Affleck-Dine (AD) baryogenesis is compelling yet challenging to probe because of the high-energy physics involved. We demonstrate that this mechanism can be generically realized with low-energy new physics, without supersymmetry, while producing detectable gravitational waves (GWs) sourced by the parametric resonance of a light scalar field. In viable models, the scalar has a mass of $\mathcal{O}(0.1-10)$ GeV, yielding GWs with peak frequencies of $\mathcal{O}(10-100)$ Hz.

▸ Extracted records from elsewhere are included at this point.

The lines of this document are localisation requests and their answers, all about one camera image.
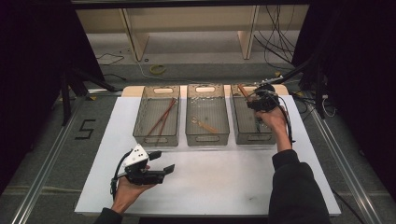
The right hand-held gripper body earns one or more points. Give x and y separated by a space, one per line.
264 99

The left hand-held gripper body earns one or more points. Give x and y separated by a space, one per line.
137 165

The smoky clear plastic bin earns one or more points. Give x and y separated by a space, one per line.
144 112
244 124
208 107

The brown wooden chopstick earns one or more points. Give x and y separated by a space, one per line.
162 117
166 119

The person's right hand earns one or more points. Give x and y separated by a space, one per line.
274 119

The person's left hand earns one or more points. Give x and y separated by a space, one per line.
127 191

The silver metal rod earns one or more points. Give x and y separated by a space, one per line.
267 81

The black metal stand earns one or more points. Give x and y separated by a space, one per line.
65 93
317 87

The yellow tape roll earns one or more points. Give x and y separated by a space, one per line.
151 69

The black curtain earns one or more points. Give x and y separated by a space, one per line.
31 77
358 77

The aluminium floor rail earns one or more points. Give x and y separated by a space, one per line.
46 161
345 168

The light wooden desk frame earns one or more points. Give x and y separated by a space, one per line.
137 40

This study further reveals a new complementarity between upcoming LIGO-frequency GW detectors and laboratory searches across frontiers of particle physics.

Figures (4)

• Figure 1: We show the GW spectrum originating from the AD model considered here for three benchmark masses of $\Phi$. The potential parameters $\lambda_\Phi\sim 10^{10}m_\Phi^2/M_{\rm {Pl}}^2$, $A=0$ are chosen to ensure efficient parametric resonance (see the main text for details). The fraction of initial scalar field energy density over the total energy density of the Universe is $\alpha=30\%$. The dashed lines at lower frequencies are extrapolated according to the causal superhorizon $k^3$ scaling.
• Figure S1: The maximum baryon-to-photon ratio $\left . {n_B / s}\right|_{\rm {max}} = {n_\Phi/s}$ (neglecting possible washout and the sphaleron factor) for three different masses of the scalar field, as in Fig. (1) of the main text, as a function of the temperature $T_d$ of the $\Phi$ decay. The solid and dashed lines correspond to $\epsilon_{\Phi} = 10^{-20}$ and $\epsilon_{\Phi} = 10^{-6}$ respectively. The maximum temperature (denoted as the dots) for each line corresponds to the case of instantaneous decay of the scalar at $t=t_{\ast}$. The horizontal dot-dashed line corresponds to the observed value of the baryon asymmetry.
• Figure S2: The spectra of the scalar field fluctuations along (left) and perpendicular (right) to the direction of the background trajectory in the case when the potential has a rotation symmetry with $A=0$, $\lambda_\Phi = 5\times 10^{-35}$ and $m_\Phi = 0.1$ GeV.
• Figure S3: The resulting GW spectra for different values of the asymmetry parameter $A$ (color-coded according to the legend) and initial angle $\theta\equiv \arctan(\phi_I/\phi_R)|_{\rm{init}} = \pi/6, \pi/4, \pi/3$ (solid, dashed and dotted respectively).